A history of Ebloa outbreaks in Africa.
However, Ebola did not start taking over headlines until early August when two U.S. missionaries were transported from West Africa to Atlanta for treatment, and when on August 8th, the World Health Organization declared Ebola an “international public emergency.”
Ebola has been causing widespread global panic ever since.
This year I spent nearly five months, from April to August, in Africa doing non-profit work. In my time there the Ebola outbreak grew from a small local outbreak to an international epidemic.
This being said, it is no wonder that the Ebola outbreak has a dear place in my heart. It is a terrible tragedy, and according to the CDC, as of September 29th, approximately 3,091 lives had been claimed by this awful virus.
I am now back in America in my hometown of Fort Worth, Texas, a mere 30 miles from the first confirmed case of the Ebola virus in America.
Recently the CDC confirmed the first case of the Ebola virus to ever be diagnosed in the United States of America—and people went wild. The whole city seems to be in a complete panic about the dangers of Ebola. “Where can I find a gas mask?” “Will schools be canceled?” “What if a mosquito bit that person in the last four days and is on the loose now?”
When I was in Africa this year I spent my time in Kenya (East Coast), roughly 3,000 miles away from the heart of the Ebola outbreak. The people of Kenya handled the news of the outbreak with grace. There was no major panic noticeable in the day-to-day lives of the people there. People listened to the news, they implemented extra precautions where necessary, but that was about it.
It wasn’t until I got back to America that the frenzy really began. The American people seemed so much less informed on the dangers of the outbreak, despite having a significantly more access to information.
So many people asked me if I was concerned that I might have the virus. Since the confirmed case in Dallas the questions have begun again and have been non-stop. I was on the complete opposite side of a huge continent in a country that still has been left completely untouched by Ebola thus far, but no one could do me the courtesy of even looking at a map before asking me if I had been tested.
People absolutely must start doing their own research before giving in to hysteria over this (or, for that matter, any other) event. We are an advanced society with so much knowledge at our disposal, and instead people are allowing any misinformed comment on Twitter, or a rumor they hear while standing in the queue at Starbucks to dictate their beliefs.

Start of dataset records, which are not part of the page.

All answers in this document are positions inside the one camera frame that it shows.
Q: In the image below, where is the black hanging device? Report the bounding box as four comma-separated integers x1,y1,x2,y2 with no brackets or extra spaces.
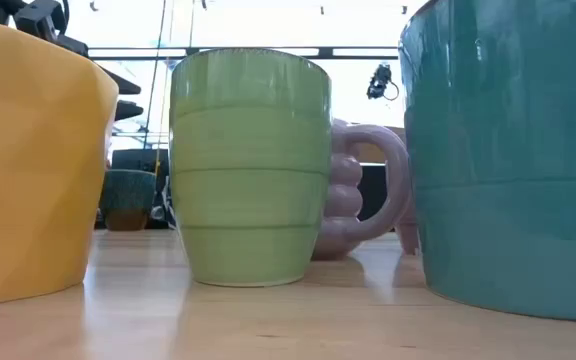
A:
366,62,400,102

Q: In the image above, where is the small teal and brown mug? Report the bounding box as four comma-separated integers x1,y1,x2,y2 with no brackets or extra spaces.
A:
98,168,158,232

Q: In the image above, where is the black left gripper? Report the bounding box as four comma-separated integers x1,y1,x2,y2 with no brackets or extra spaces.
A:
12,0,145,122

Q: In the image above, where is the teal mug white handle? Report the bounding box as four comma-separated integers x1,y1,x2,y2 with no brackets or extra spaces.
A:
398,0,576,323

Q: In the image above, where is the green ribbed mug white handle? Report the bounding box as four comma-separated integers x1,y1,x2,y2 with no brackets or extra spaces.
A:
168,47,333,288

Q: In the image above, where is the yellow faceted mug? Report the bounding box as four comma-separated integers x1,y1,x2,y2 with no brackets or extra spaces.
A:
0,17,120,307

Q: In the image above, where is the black panel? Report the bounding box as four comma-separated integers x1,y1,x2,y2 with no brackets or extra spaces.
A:
356,163,392,222

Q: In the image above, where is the thin dark slanted pole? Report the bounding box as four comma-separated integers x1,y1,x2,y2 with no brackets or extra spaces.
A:
142,0,168,150

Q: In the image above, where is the lavender bubble-shaped mug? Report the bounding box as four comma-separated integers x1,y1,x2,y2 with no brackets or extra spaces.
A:
311,118,413,261

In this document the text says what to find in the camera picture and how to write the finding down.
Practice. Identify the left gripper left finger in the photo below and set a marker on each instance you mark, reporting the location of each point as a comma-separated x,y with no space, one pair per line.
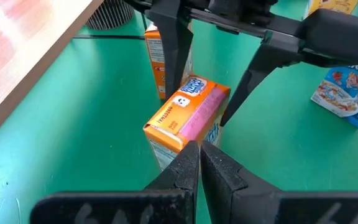
166,199

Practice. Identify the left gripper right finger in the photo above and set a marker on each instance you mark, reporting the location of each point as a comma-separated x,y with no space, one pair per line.
259,205

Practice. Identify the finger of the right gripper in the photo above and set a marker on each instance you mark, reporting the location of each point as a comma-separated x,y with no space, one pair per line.
176,46
259,62

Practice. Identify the orange Mini-Wheats cereal box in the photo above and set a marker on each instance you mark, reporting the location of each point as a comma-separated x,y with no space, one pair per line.
191,105
155,53

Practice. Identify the yellow Corn Pops cereal box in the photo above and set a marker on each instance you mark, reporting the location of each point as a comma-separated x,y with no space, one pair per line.
331,4

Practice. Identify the blue Rice Krispies cereal box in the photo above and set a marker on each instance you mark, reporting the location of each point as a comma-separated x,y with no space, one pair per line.
346,93

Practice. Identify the potted green plant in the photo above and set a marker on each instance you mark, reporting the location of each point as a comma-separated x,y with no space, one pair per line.
110,14

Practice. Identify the green table mat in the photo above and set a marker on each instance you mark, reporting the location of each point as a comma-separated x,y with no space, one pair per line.
89,124

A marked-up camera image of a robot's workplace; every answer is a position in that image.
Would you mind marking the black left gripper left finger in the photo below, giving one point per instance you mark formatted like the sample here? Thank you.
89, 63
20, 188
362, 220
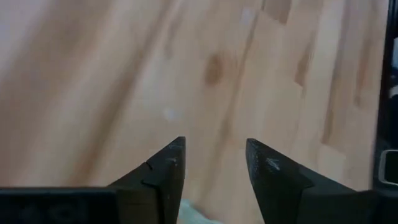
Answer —
164, 180

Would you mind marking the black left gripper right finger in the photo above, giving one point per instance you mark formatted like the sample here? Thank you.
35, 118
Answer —
280, 186

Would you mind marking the silver metal bracket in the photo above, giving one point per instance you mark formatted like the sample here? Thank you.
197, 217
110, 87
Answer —
388, 168

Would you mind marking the black aluminium table frame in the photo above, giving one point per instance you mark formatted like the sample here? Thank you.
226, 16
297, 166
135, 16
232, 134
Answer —
387, 93

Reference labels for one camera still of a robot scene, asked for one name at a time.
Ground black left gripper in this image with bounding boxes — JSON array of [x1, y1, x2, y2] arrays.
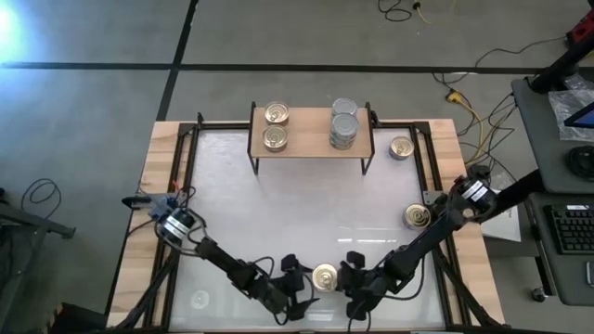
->
[[256, 252, 322, 324]]

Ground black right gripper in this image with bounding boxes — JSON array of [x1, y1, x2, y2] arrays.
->
[[338, 250, 396, 322]]

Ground gold-lid blue-label can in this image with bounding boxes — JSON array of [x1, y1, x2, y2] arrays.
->
[[311, 263, 339, 293], [262, 124, 290, 153], [264, 100, 291, 126], [402, 202, 433, 232], [388, 135, 416, 161]]

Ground wooden shelf black metal frame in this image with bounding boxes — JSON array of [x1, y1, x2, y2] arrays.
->
[[249, 100, 376, 176]]

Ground white paper sheet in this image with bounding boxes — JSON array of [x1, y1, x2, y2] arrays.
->
[[480, 203, 523, 243]]

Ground black support beam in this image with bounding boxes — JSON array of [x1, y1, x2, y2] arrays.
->
[[491, 169, 544, 219]]

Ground grey desk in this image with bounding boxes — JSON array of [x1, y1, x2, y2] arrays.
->
[[510, 76, 594, 195], [526, 192, 594, 307]]

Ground black keyboard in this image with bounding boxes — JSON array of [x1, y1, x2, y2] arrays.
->
[[543, 203, 594, 255]]

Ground black round coil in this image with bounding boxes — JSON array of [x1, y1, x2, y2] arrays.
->
[[564, 144, 594, 180]]

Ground dark grey metal stand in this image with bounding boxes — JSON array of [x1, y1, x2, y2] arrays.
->
[[0, 187, 78, 334]]

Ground clear plastic bag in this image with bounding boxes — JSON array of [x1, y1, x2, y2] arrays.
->
[[548, 87, 594, 143]]

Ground blue-screen tablet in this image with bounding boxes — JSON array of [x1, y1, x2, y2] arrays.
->
[[563, 101, 594, 130]]

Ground black stand pole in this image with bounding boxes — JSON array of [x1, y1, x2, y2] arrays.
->
[[528, 39, 594, 94]]

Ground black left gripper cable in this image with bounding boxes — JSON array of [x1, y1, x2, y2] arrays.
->
[[250, 255, 291, 327]]

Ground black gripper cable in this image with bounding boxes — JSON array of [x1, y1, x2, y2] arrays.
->
[[250, 255, 291, 327], [350, 257, 426, 334]]

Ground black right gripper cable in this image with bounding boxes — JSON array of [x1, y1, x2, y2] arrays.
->
[[350, 257, 426, 334]]

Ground black metal table frame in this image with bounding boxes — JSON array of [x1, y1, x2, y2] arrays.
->
[[105, 110, 507, 334]]

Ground yellow extension cord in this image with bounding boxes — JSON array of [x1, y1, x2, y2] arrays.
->
[[444, 90, 486, 166]]

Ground black floor cable loop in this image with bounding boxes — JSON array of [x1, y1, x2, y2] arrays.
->
[[20, 178, 62, 219]]

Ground yellow floor cable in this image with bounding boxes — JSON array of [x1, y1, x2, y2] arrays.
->
[[415, 2, 458, 27]]

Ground long black floor cable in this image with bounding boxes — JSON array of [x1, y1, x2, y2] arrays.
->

The Ebola outbreak is a horrible catastrophe, but the least helpful thing people can do is continue to breed myths, fear, and ill-informed panic. Knowledge is key in fighting this disease, both at home and at the source.
I am no doctor, but a basic Google search has provided me with enough information to feel safe and secure whether I am in Nairobi, Kenya or Dallas. I highly encourage everyone to do their own research, but to start you out here is the top five things that I wish everyone knew about Ebola before they resort to terror:
1. Ebola is not airborne.
The Ebola virus is not airborne. Plain and simple. This is a fact that the CDC has been trying to promote since the beginning of the outbreak, but people are not listening. Almost any news report you listen to will include this fact. I did a quick scan around my work place yesterday and asked a handful of people who believed that Ebola was airborne and almost every person said yes. This is a myth; let’s all do our best to stop it in its tracks.
2. Transmission is Spread Through Bodily Fluids.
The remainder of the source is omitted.